Segment Open

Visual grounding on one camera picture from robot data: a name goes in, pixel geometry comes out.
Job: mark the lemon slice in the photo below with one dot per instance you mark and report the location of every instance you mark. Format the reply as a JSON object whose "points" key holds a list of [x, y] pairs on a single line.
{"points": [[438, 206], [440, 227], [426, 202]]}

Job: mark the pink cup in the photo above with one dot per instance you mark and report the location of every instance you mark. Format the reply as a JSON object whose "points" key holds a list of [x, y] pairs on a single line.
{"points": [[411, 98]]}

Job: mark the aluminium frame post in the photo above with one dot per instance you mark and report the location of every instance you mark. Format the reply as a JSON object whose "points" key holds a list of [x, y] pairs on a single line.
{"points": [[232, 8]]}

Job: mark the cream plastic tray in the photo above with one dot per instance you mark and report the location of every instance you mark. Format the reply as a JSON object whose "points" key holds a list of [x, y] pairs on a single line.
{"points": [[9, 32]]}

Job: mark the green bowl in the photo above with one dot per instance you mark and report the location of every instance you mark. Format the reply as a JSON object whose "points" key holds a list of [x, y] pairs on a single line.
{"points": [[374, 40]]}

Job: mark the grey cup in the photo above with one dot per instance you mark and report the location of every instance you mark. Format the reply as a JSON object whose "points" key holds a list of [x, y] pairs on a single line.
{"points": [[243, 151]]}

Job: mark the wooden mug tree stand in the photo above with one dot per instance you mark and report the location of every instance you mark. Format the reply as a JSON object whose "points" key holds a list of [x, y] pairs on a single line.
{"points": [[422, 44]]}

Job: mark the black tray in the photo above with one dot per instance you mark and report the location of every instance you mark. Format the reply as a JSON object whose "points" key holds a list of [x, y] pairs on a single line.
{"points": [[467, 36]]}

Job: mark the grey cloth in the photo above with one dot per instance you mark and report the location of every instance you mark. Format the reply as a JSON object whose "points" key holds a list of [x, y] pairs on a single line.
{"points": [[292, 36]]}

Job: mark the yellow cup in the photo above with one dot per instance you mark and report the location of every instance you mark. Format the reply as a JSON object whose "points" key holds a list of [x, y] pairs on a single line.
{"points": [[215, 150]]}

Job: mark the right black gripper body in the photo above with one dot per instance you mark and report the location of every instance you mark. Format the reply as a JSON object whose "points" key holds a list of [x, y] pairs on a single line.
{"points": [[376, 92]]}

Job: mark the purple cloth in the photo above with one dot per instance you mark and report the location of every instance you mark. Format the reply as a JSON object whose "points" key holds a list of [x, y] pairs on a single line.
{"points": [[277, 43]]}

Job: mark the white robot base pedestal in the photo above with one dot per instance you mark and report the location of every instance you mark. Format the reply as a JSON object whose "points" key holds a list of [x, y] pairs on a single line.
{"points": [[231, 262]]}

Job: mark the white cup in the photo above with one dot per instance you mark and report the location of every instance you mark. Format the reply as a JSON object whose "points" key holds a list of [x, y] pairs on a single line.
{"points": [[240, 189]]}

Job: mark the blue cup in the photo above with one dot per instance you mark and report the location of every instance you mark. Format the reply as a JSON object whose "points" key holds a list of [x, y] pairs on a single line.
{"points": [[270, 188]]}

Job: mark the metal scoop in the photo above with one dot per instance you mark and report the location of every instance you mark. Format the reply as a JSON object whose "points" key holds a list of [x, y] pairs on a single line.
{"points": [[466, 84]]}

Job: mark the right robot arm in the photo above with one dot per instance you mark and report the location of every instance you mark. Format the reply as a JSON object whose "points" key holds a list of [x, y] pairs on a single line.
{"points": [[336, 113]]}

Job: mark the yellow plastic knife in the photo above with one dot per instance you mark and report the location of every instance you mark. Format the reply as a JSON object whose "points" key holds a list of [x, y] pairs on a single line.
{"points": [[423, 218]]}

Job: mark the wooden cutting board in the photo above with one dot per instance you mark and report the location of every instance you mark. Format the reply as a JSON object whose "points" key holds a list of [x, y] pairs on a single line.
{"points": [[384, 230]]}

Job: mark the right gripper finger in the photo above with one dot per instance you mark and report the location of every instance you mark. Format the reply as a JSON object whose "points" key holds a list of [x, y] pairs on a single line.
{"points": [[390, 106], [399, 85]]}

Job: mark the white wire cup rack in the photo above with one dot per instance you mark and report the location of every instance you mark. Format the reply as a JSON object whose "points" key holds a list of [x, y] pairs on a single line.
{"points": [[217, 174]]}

Segment Closed
Segment Open

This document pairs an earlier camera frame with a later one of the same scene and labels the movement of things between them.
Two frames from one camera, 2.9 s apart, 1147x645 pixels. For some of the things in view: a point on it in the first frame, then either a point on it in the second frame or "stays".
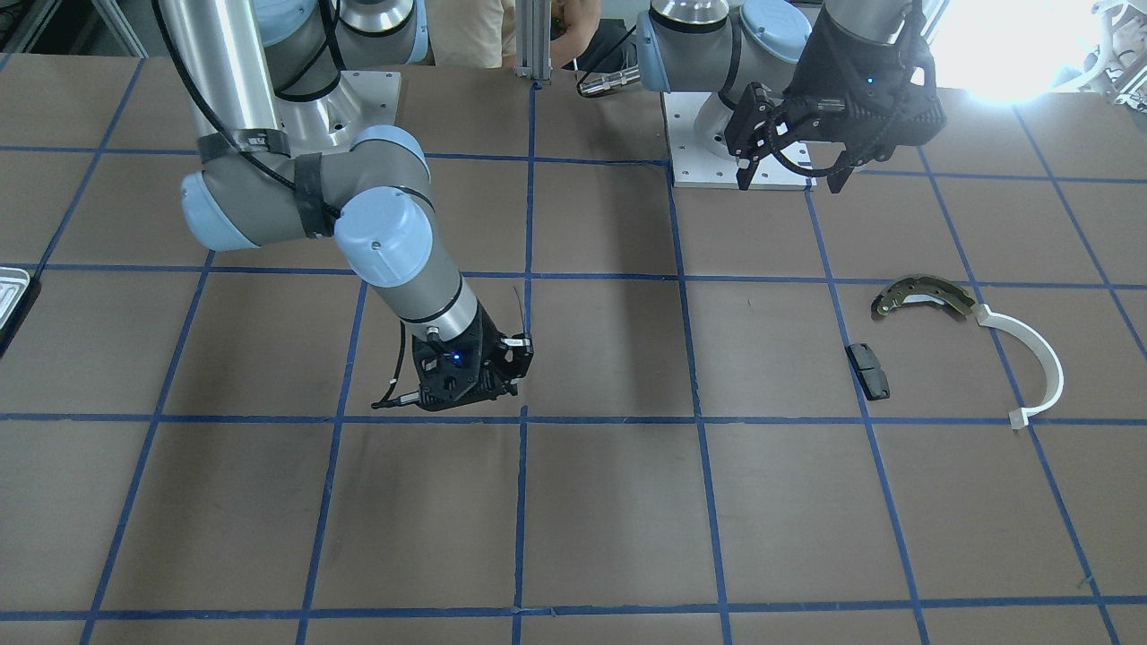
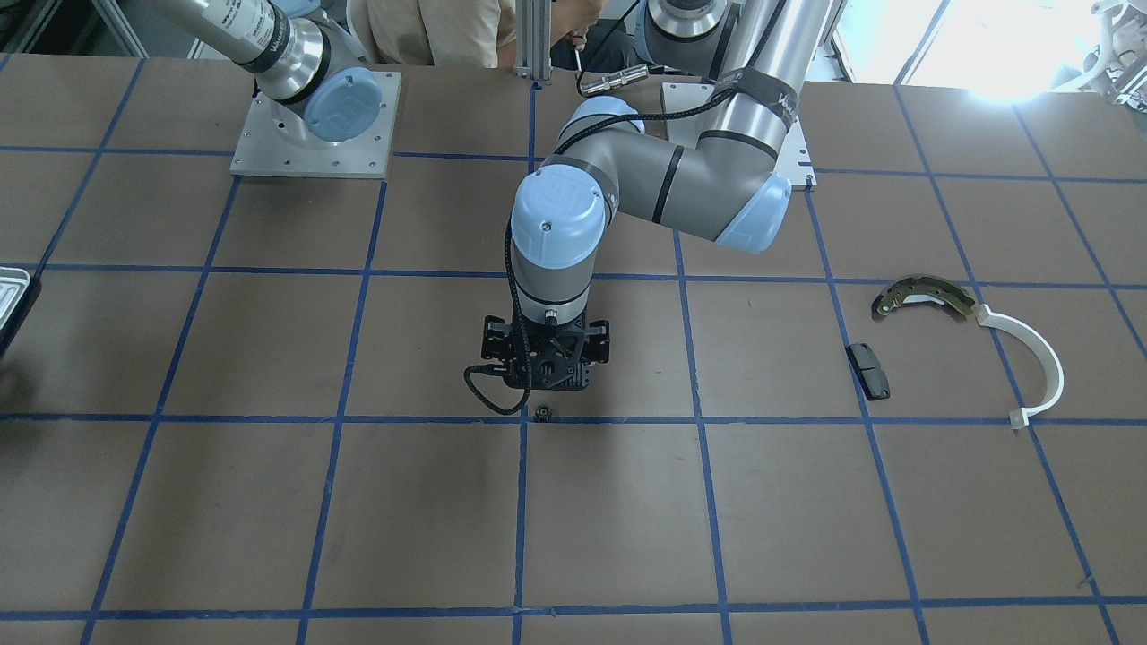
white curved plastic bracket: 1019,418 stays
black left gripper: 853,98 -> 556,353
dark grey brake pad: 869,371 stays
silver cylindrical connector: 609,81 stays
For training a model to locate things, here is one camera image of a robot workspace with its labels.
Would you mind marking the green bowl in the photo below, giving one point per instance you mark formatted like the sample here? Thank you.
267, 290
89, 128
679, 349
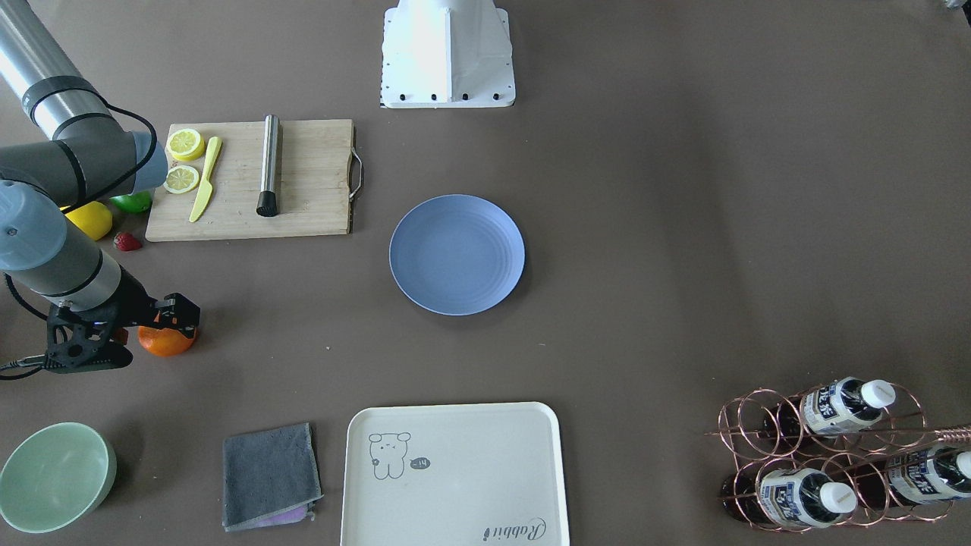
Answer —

Segment Closed
Segment Open

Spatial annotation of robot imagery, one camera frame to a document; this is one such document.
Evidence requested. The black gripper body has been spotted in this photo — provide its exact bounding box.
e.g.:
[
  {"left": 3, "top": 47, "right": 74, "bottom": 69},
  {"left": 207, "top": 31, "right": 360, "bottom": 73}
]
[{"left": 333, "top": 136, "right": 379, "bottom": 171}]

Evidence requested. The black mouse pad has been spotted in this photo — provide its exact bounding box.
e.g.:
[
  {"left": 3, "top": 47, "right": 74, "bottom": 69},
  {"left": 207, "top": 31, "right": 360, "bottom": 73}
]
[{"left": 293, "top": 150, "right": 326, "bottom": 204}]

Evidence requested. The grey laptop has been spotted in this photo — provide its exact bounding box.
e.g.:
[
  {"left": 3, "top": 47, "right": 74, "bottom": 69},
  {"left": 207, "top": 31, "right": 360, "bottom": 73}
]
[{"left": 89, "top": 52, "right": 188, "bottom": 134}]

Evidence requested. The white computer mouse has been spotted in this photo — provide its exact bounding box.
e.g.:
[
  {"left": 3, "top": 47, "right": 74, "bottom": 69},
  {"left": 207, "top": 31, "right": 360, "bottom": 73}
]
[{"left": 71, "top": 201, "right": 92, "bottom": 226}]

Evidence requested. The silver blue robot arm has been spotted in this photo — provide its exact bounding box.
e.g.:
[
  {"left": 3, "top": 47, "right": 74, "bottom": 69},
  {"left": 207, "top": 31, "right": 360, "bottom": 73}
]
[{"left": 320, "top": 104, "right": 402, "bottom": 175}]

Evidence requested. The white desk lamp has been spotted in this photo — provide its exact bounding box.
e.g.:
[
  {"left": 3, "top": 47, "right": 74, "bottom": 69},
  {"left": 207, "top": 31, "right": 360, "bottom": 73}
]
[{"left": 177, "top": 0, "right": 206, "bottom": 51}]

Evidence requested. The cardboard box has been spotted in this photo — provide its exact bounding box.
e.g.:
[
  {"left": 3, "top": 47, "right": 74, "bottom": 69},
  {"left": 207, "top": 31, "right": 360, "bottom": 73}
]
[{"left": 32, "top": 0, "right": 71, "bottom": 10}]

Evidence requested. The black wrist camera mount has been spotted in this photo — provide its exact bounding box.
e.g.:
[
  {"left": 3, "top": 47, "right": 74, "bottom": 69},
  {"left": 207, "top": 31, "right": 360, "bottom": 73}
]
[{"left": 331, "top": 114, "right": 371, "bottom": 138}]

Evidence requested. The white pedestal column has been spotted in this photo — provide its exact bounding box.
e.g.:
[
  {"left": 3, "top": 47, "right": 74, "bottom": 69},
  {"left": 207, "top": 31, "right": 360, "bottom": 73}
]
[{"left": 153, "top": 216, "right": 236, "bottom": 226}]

Segment Closed

### [What you are asked to do]
Check each line of the data above, and please copy the ones in which the string "here" occurs.

### [Expected answer]
For training a model to locate things, here is one camera image of a robot workspace with its labels.
Would you mind marking the green bowl in the photo below, giving one point per instance you mark formatted like the sample here? Thank you.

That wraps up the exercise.